◆ **Your objective**: Return all lines of the data in which the string "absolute" occurs.

◆ **Supplied records**:
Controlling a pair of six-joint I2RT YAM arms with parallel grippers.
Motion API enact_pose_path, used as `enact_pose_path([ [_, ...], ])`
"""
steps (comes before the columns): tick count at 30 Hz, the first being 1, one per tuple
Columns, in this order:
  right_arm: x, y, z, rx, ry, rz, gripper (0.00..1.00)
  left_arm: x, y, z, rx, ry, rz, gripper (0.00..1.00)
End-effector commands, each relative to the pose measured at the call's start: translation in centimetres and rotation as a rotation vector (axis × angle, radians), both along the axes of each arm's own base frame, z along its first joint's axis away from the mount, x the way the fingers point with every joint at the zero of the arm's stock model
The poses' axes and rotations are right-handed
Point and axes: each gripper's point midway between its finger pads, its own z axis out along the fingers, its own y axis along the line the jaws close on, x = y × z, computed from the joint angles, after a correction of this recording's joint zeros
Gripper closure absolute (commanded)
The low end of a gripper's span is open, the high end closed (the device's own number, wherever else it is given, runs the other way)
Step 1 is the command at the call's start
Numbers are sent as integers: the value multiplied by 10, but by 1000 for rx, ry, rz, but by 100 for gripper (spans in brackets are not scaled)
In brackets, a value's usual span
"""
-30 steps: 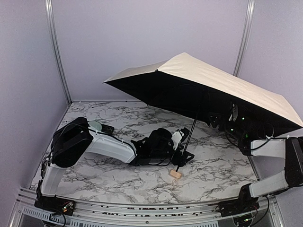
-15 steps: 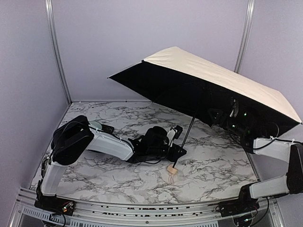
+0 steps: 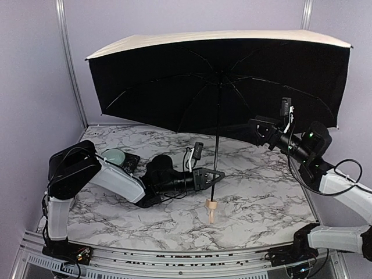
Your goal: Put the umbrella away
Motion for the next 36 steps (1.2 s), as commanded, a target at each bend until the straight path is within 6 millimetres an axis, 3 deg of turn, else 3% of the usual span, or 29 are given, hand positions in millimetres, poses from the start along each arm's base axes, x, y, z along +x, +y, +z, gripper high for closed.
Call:
enact_pose_path([
  [1,-13,11,30,13,-105,70,26,-38,24,100,-239,-245,-76,100],
  [7,-22,26,43,39,-178,194,26,-56,26,107,-227,-328,-113,100],
  [20,-33,41,77,98,-298,331,26,-46,18,92,-125,-387,-54,100],
  [25,-17,41,85,158,-274,274,25,-43,4,73,62,-460,24,100],
  [30,6,38,96,266,-208,242,25,-56,5,82,-2,-451,-21,100],
  [36,1,20,121,542,-236,298,37,-56,7,85,-51,-422,-17,100],
])
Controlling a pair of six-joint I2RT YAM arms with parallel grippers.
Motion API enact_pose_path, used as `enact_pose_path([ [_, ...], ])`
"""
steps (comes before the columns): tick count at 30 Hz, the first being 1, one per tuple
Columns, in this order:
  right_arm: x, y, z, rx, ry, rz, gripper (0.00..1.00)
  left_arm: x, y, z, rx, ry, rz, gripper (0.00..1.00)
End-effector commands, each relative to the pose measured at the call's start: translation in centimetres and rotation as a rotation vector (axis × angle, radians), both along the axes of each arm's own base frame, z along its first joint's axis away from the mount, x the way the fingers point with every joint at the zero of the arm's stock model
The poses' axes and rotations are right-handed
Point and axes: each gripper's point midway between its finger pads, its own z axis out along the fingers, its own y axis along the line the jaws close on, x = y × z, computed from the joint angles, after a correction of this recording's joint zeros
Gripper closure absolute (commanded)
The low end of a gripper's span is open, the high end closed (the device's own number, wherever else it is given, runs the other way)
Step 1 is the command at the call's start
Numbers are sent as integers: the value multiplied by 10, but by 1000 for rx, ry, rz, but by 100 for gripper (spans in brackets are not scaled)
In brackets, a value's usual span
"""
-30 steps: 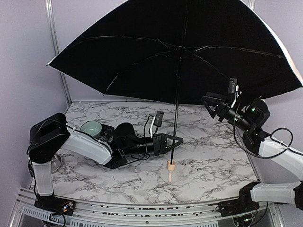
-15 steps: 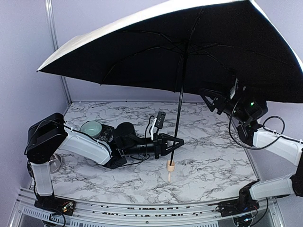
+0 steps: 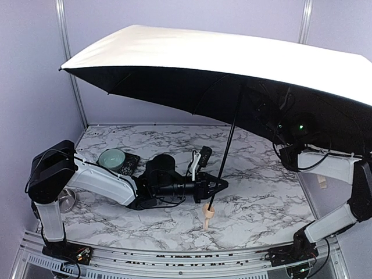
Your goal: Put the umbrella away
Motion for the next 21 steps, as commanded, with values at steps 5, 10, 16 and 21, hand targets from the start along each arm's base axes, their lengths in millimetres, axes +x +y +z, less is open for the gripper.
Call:
enact_pose_path([
  [5,-10,-18,45,378,-1,93,45,-2,4,67,-197,-105,-9,100],
  [10,-1,-1,42,446,91,191,44,-1,3,70,-205,-97,-9,100],
  [16,9,9,34,508,164,242,47,-2,3,71,-207,-89,-16,100],
  [21,10,7,38,525,139,231,56,-2,4,70,-205,-82,-13,100],
])
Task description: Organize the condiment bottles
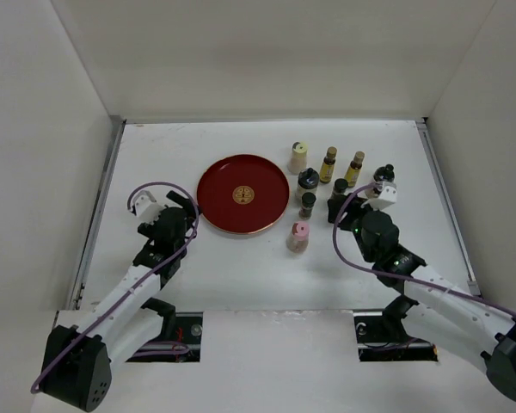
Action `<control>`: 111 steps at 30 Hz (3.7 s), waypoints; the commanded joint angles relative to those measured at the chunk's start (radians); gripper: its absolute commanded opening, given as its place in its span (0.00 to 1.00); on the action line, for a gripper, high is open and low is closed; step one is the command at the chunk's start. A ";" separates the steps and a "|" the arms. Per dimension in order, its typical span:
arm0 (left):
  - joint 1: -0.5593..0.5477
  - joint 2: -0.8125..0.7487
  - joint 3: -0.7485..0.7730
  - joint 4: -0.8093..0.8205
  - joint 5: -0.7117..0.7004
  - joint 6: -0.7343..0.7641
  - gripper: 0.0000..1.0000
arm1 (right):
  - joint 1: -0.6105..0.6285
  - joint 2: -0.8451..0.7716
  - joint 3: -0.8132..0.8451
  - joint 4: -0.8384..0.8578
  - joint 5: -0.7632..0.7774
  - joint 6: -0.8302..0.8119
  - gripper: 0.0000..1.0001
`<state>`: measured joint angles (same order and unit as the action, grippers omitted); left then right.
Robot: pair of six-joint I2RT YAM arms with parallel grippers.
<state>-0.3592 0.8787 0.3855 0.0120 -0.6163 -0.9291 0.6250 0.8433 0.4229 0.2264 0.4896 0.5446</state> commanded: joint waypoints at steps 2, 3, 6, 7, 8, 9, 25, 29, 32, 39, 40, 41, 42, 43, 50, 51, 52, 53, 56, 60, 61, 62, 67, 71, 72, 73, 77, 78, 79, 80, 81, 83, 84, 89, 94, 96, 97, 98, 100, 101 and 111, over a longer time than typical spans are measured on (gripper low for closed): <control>0.039 -0.073 -0.030 0.074 0.012 -0.013 1.00 | 0.078 -0.061 0.079 -0.073 0.007 -0.049 0.50; 0.052 -0.093 -0.039 0.081 0.012 -0.011 1.00 | 0.103 -0.073 0.088 -0.094 0.007 -0.060 0.40; 0.084 -0.148 -0.072 0.118 0.013 -0.028 1.00 | 0.170 -0.099 0.129 -0.206 0.014 -0.071 0.24; 0.090 -0.162 -0.085 0.137 0.019 -0.028 1.00 | 0.190 -0.102 0.146 -0.254 0.017 -0.069 0.21; 0.091 -0.171 -0.095 0.150 0.026 -0.028 1.00 | 0.207 -0.104 0.161 -0.297 0.012 -0.072 0.20; 0.093 -0.176 -0.103 0.160 0.030 -0.025 1.00 | 0.227 -0.105 0.177 -0.341 0.007 -0.074 0.20; 0.113 -0.074 -0.181 0.312 0.112 -0.080 1.00 | 0.354 0.131 0.290 -0.530 0.005 -0.060 0.94; 0.119 -0.049 -0.181 0.321 0.121 -0.083 1.00 | 0.325 0.227 0.300 -0.415 -0.037 -0.097 0.96; 0.121 -0.053 -0.189 0.325 0.125 -0.083 1.00 | 0.295 0.273 0.298 -0.345 -0.063 -0.112 0.95; 0.119 -0.034 -0.197 0.344 0.133 -0.085 1.00 | 0.255 0.375 0.307 -0.236 -0.097 -0.127 0.89; 0.121 -0.032 -0.197 0.344 0.142 -0.085 1.00 | 0.252 0.391 0.310 -0.225 -0.097 -0.130 0.88; 0.122 -0.033 -0.197 0.344 0.145 -0.085 1.00 | 0.252 0.408 0.318 -0.223 -0.098 -0.132 0.86; 0.124 -0.035 -0.197 0.345 0.144 -0.085 1.00 | 0.252 0.424 0.327 -0.226 -0.098 -0.135 0.82; 0.124 -0.035 -0.198 0.348 0.142 -0.085 1.00 | 0.252 0.436 0.335 -0.231 -0.098 -0.137 0.78; 0.127 -0.058 -0.206 0.352 0.145 -0.085 1.00 | 0.285 0.376 0.385 -0.307 -0.005 -0.149 0.47; 0.125 -0.057 -0.208 0.352 0.144 -0.085 1.00 | 0.293 0.358 0.410 -0.332 0.009 -0.155 0.46; 0.124 -0.050 -0.206 0.352 0.147 -0.086 1.00 | 0.301 0.343 0.436 -0.350 0.015 -0.166 0.45; 0.127 -0.044 -0.204 0.352 0.153 -0.086 1.00 | 0.311 0.333 0.462 -0.361 0.018 -0.179 0.45; 0.130 -0.050 -0.204 0.352 0.162 -0.091 1.00 | 0.321 0.361 0.555 -0.339 -0.008 -0.228 0.46; 0.137 -0.049 -0.209 0.352 0.161 -0.093 1.00 | 0.305 0.547 0.732 -0.251 -0.100 -0.274 0.45; 0.142 -0.050 -0.211 0.352 0.164 -0.093 1.00 | 0.299 0.594 0.772 -0.231 -0.114 -0.281 0.45; 0.145 -0.058 -0.214 0.350 0.167 -0.093 1.00 | 0.295 0.656 0.825 -0.208 -0.131 -0.290 0.45; 0.151 -0.073 -0.226 0.352 0.162 -0.094 1.00 | 0.272 0.962 1.114 -0.160 -0.175 -0.301 0.44; 0.150 -0.080 -0.229 0.352 0.162 -0.094 1.00 | 0.264 1.135 1.290 -0.151 -0.177 -0.305 0.44; 0.150 -0.080 -0.229 0.352 0.161 -0.094 1.00 | 0.264 1.158 1.313 -0.151 -0.174 -0.307 0.44; 0.148 -0.073 -0.229 0.352 0.161 -0.094 1.00 | 0.264 1.197 1.344 -0.144 -0.172 -0.307 0.44; 0.147 -0.060 -0.224 0.353 0.168 -0.103 1.00 | 0.262 1.298 1.430 -0.141 -0.160 -0.307 0.45; 0.145 -0.058 -0.224 0.353 0.168 -0.105 1.00 | 0.262 1.322 1.453 -0.142 -0.157 -0.307 0.45; 0.145 -0.055 -0.224 0.355 0.167 -0.105 1.00 | 0.265 1.346 1.474 -0.144 -0.157 -0.307 0.45; 0.145 -0.049 -0.224 0.359 0.168 -0.105 1.00 | 0.265 1.365 1.491 -0.142 -0.157 -0.310 0.45; 0.145 -0.043 -0.224 0.365 0.168 -0.105 1.00 | 0.265 1.385 1.507 -0.139 -0.155 -0.313 0.45; 0.144 -0.040 -0.224 0.367 0.174 -0.105 1.00 | 0.267 1.424 1.539 -0.144 -0.148 -0.321 0.45; 0.145 -0.043 -0.224 0.368 0.178 -0.105 1.00 | 0.273 1.439 1.548 -0.147 -0.141 -0.327 0.46; 0.151 -0.037 -0.224 0.368 0.181 -0.105 1.00 | 0.288 1.465 1.536 -0.139 -0.118 -0.339 0.51; 0.154 -0.047 -0.226 0.368 0.179 -0.105 1.00 | 0.291 1.473 1.536 -0.134 -0.128 -0.321 0.69; 0.156 -0.049 -0.226 0.364 0.187 -0.102 1.00 | 0.293 1.450 1.524 -0.130 -0.132 -0.304 0.79; 0.156 -0.056 -0.224 0.362 0.187 -0.100 1.00 | 0.293 1.424 1.506 -0.118 -0.138 -0.292 0.84; 0.156 -0.066 -0.226 0.362 0.187 -0.099 1.00 | 0.293 1.389 1.475 -0.101 -0.149 -0.279 0.88; 0.157 -0.076 -0.229 0.361 0.178 -0.096 1.00 | 0.293 1.277 1.383 -0.050 -0.175 -0.262 0.91; 0.157 -0.078 -0.231 0.364 0.176 -0.096 1.00 | 0.293 1.207 1.322 -0.021 -0.180 -0.259 0.92; 0.153 -0.060 -0.223 0.362 0.191 -0.097 1.00 | 0.181 0.518 0.589 -0.007 -0.031 -0.250 0.44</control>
<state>-0.2096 0.8200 0.1631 0.3298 -0.4347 -1.0222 0.8509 1.4597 1.1488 0.2180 0.3717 0.2802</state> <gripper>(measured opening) 0.997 0.448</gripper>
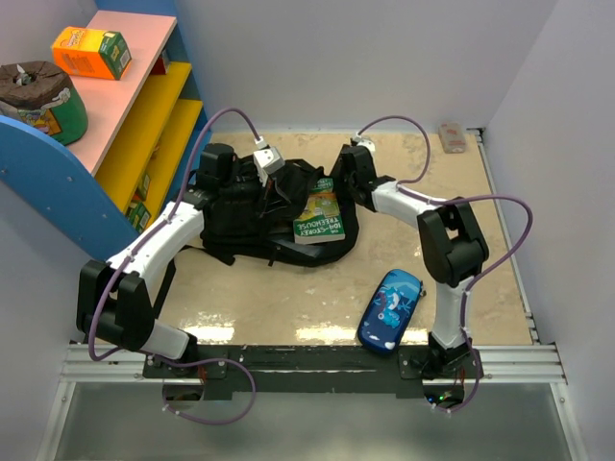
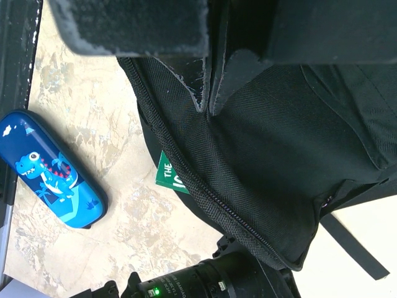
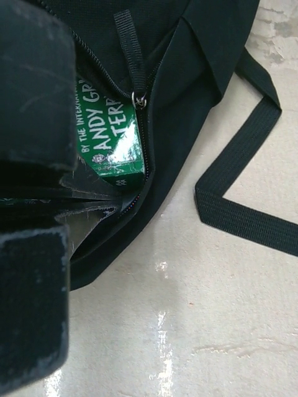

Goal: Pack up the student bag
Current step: Place the book in the student bag.

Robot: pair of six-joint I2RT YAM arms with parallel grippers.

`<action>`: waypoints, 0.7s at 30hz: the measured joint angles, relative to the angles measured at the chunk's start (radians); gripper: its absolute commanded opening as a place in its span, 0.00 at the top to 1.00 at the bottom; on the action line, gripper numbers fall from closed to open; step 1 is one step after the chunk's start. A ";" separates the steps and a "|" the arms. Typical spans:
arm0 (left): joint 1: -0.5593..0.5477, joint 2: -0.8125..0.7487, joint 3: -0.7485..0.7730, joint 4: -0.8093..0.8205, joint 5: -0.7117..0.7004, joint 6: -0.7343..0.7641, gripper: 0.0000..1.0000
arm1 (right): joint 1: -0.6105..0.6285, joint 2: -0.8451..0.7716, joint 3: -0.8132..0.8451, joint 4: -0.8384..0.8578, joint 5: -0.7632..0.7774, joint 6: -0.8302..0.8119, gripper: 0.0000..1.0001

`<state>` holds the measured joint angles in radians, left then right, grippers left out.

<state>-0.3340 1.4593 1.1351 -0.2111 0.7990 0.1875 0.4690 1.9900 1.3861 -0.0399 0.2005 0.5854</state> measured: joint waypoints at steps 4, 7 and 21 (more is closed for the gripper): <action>0.000 0.000 0.000 0.000 0.001 0.000 1.00 | 0.001 0.003 0.001 0.016 -0.051 0.010 1.00; 0.000 0.000 0.000 0.000 0.001 0.000 1.00 | 0.024 0.034 0.047 0.018 -0.065 0.014 1.00; 0.000 0.000 0.000 -0.001 0.008 0.000 1.00 | 0.041 -0.137 -0.137 0.079 -0.077 0.048 0.96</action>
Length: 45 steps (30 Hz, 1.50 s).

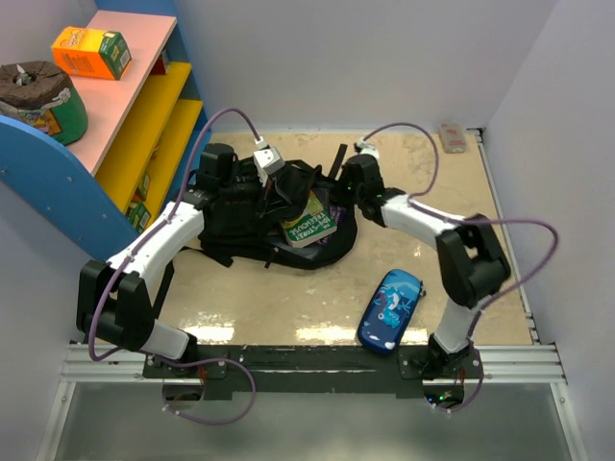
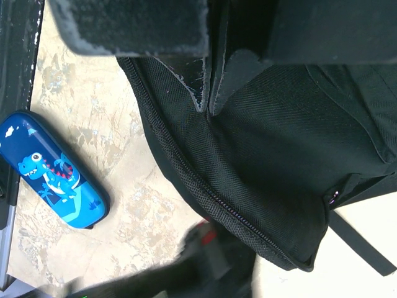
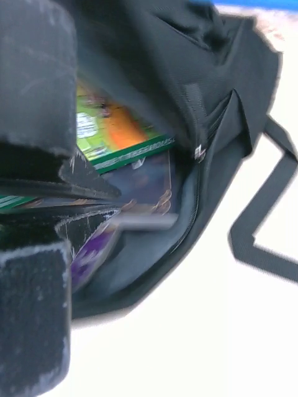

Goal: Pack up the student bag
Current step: Place the book in the student bag.

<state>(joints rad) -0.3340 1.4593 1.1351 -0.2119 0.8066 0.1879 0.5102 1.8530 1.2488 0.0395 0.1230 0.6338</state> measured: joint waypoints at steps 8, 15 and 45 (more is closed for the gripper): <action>0.000 -0.001 0.000 0.000 -0.003 0.005 1.00 | 0.048 -0.458 -0.294 0.064 0.063 0.043 1.00; 0.000 -0.005 0.000 -0.002 -0.011 0.010 1.00 | 0.229 -0.563 -0.537 0.046 0.096 0.116 1.00; 0.000 -0.014 -0.005 -0.046 -0.025 0.069 1.00 | 0.093 -0.136 -0.202 0.101 0.238 0.094 0.91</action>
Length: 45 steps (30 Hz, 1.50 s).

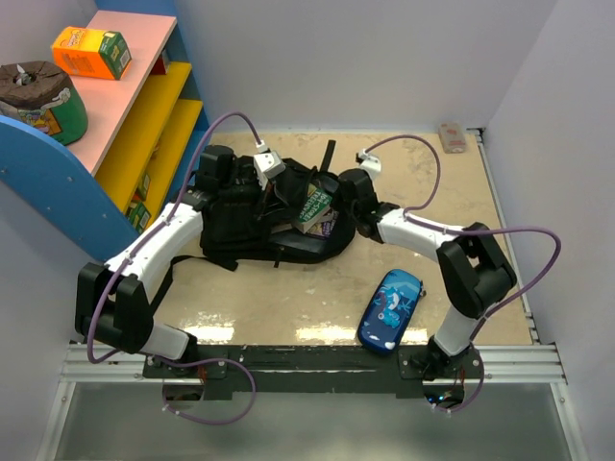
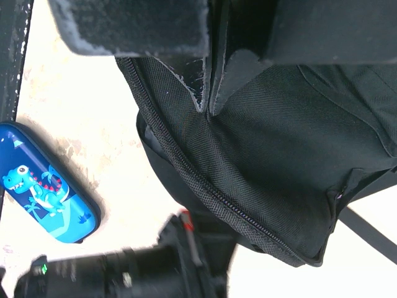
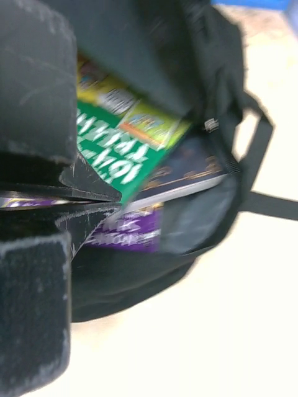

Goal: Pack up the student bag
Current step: Place the book in the student bag.

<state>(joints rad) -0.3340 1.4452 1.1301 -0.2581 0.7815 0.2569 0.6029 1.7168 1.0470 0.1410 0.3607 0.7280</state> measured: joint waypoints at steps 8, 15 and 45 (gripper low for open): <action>0.000 -0.008 -0.016 0.000 0.000 0.017 1.00 | 0.031 -0.045 -0.017 -0.014 -0.010 0.014 1.00; 0.000 -0.010 -0.016 0.002 0.000 0.017 1.00 | 0.244 -0.171 -0.164 0.039 -0.043 0.064 1.00; 0.000 -0.028 -0.016 -0.020 -0.002 0.043 1.00 | 0.171 -0.341 -0.158 -0.402 -0.014 0.172 0.01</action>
<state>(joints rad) -0.3340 1.4170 1.1145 -0.2783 0.7799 0.3000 0.7738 1.3758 0.8886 -0.2607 0.3470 0.9005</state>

◆ **Solution to this problem**:
Gripper closure absolute (commanded)
Gripper closure absolute (commanded)
Action `<control>`: 111 steps at 30 Hz (3.7 s), waypoints; the commanded joint angles relative to those measured at the chunk's start (radians); gripper: its absolute commanded opening, given as its place in its span (0.00 to 1.00); on the action line, for a gripper, high is open and low is closed; step one is the command at the chunk's start. A ";" separates the steps and a "|" the arms. Per dimension in order, its typical span:
`<action>`: waypoints, 0.7s at 30hz: the measured joint angles, relative to the angles measured at the chunk's start (radians); gripper: its absolute commanded opening as a place in its span, 0.00 at the top to 1.00 at the bottom; on the action line, gripper numbers fall from closed to open; step 1 is one step after the chunk's start. A ";" separates the steps and a "|" the arms. Typical spans:

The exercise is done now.